--- AIM OF THE EXERCISE ---
Output the records in full, exactly as given.

[Records from a dataset]
####
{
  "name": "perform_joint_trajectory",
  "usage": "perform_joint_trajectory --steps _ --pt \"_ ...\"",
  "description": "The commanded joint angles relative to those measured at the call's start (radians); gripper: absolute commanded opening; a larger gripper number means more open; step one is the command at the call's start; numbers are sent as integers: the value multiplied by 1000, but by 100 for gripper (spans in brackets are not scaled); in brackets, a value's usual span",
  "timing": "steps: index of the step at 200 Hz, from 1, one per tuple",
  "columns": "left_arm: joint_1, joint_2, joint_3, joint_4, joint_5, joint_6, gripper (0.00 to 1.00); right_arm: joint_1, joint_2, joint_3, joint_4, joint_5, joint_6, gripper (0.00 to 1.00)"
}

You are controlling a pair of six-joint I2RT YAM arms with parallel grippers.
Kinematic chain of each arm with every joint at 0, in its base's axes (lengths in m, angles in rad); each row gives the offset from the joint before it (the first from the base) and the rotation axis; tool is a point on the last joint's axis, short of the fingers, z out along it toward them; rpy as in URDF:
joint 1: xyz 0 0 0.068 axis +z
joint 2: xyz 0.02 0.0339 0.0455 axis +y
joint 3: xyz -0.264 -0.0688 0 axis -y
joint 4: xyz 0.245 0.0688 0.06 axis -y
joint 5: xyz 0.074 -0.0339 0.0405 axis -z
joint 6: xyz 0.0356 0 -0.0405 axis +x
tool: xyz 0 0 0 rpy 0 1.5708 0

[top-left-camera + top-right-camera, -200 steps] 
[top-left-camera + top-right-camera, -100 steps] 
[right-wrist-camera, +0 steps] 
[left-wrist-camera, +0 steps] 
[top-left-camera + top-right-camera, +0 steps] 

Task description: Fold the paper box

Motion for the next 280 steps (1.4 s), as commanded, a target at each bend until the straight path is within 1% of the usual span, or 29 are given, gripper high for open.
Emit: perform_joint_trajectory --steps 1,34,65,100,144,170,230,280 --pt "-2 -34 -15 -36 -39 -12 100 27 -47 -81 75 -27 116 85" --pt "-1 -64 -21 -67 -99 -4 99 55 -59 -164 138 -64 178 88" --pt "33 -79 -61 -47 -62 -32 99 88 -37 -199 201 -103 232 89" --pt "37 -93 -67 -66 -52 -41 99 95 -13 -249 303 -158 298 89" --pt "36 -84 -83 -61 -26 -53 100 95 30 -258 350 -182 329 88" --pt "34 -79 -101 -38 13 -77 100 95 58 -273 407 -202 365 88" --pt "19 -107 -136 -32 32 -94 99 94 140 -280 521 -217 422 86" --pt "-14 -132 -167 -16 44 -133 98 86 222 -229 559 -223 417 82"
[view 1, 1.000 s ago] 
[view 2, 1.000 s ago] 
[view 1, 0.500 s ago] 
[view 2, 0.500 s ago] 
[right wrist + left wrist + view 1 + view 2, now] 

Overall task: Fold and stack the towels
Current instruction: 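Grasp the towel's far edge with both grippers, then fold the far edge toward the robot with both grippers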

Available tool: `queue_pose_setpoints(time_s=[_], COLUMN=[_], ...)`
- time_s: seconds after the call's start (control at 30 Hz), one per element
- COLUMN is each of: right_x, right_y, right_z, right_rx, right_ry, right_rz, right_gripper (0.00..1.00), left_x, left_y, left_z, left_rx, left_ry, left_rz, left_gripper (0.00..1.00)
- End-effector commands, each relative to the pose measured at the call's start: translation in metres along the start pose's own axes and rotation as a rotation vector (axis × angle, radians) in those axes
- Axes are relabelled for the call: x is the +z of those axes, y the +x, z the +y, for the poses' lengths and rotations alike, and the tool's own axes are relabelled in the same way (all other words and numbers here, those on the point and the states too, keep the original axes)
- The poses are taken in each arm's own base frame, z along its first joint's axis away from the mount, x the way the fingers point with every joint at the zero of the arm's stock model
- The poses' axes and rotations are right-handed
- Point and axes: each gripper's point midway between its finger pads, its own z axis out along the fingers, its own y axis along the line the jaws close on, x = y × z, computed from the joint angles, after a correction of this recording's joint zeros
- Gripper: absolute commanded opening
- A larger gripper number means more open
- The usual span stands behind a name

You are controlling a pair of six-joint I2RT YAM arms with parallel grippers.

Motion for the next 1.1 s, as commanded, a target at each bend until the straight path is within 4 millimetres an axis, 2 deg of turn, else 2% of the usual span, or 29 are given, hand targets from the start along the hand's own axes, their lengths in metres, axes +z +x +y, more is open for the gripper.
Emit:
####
--- EXERCISE SOLUTION ---
{
  "name": "perform_joint_trajectory",
  "usage": "perform_joint_trajectory --steps _ --pt \"_ ...\"",
  "description": "The commanded joint angles relative to those measured at the call's start (radians); gripper: absolute commanded opening; a larger gripper number means more open; step one is the command at the call's start; numbers are sent as integers: the value multiplied by 1000, but by 100 for gripper (spans in brackets are not scaled); in brackets, a value's usual span",
  "timing": "steps: index of the step at 200 Hz, from 1, one per tuple",
  "columns": "left_arm: joint_1, joint_2, joint_3, joint_4, joint_5, joint_6, gripper (0.00 to 1.00); right_arm: joint_1, joint_2, joint_3, joint_4, joint_5, joint_6, gripper (0.00 to 1.00)"
}

You are controlling a pair of six-joint I2RT YAM arms with parallel grippers.
Kinematic chain of each arm with every joint at 0, in its base's axes (lengths in m, angles in rad); each row gives the offset from the joint before it (the first from the base) and the rotation axis; tool is a point on the last joint's axis, short of the fingers, z out along it toward them; rpy as in URDF:
joint 1: xyz 0 0 0.068 axis +z
joint 2: xyz 0.02 0.0339 0.0455 axis +y
joint 3: xyz -0.264 -0.0688 0 axis -y
joint 4: xyz 0.245 0.0688 0.06 axis -y
joint 5: xyz 0.074 -0.0339 0.0405 axis -z
joint 6: xyz 0.0356 0 -0.0405 axis +x
tool: xyz 0 0 0 rpy 0 1.5708 0

[top-left-camera + top-right-camera, -200 steps] 
[top-left-camera + top-right-camera, -100 steps] 
[right-wrist-camera, +0 steps] 
[left-wrist-camera, +0 steps] 
[top-left-camera + top-right-camera, +0 steps] 

Task description: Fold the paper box

Motion for the next 280 steps (1.4 s), as commanded, a target at each bend until the straight path is within 1% of the usual span, or 29 are given, gripper high for open.
Emit: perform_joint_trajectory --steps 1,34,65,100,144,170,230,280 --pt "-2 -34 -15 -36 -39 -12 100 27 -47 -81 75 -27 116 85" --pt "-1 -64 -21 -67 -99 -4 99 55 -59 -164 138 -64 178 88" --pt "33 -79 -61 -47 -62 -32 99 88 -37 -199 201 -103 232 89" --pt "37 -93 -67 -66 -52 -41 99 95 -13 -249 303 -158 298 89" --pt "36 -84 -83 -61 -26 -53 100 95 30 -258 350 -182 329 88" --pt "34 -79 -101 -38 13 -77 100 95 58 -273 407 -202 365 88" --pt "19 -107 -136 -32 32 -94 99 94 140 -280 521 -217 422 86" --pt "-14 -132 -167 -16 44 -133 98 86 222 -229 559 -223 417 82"
[view 1, 1.000 s ago] 
[view 2, 1.000 s ago] 
[view 1, 0.500 s ago] 
[view 2, 0.500 s ago] 
[right wrist + left wrist + view 1 + view 2, now] 

Overall task: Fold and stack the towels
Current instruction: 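Grasp the towel's far edge with both grippers, then fold the far edge toward the robot with both grippers
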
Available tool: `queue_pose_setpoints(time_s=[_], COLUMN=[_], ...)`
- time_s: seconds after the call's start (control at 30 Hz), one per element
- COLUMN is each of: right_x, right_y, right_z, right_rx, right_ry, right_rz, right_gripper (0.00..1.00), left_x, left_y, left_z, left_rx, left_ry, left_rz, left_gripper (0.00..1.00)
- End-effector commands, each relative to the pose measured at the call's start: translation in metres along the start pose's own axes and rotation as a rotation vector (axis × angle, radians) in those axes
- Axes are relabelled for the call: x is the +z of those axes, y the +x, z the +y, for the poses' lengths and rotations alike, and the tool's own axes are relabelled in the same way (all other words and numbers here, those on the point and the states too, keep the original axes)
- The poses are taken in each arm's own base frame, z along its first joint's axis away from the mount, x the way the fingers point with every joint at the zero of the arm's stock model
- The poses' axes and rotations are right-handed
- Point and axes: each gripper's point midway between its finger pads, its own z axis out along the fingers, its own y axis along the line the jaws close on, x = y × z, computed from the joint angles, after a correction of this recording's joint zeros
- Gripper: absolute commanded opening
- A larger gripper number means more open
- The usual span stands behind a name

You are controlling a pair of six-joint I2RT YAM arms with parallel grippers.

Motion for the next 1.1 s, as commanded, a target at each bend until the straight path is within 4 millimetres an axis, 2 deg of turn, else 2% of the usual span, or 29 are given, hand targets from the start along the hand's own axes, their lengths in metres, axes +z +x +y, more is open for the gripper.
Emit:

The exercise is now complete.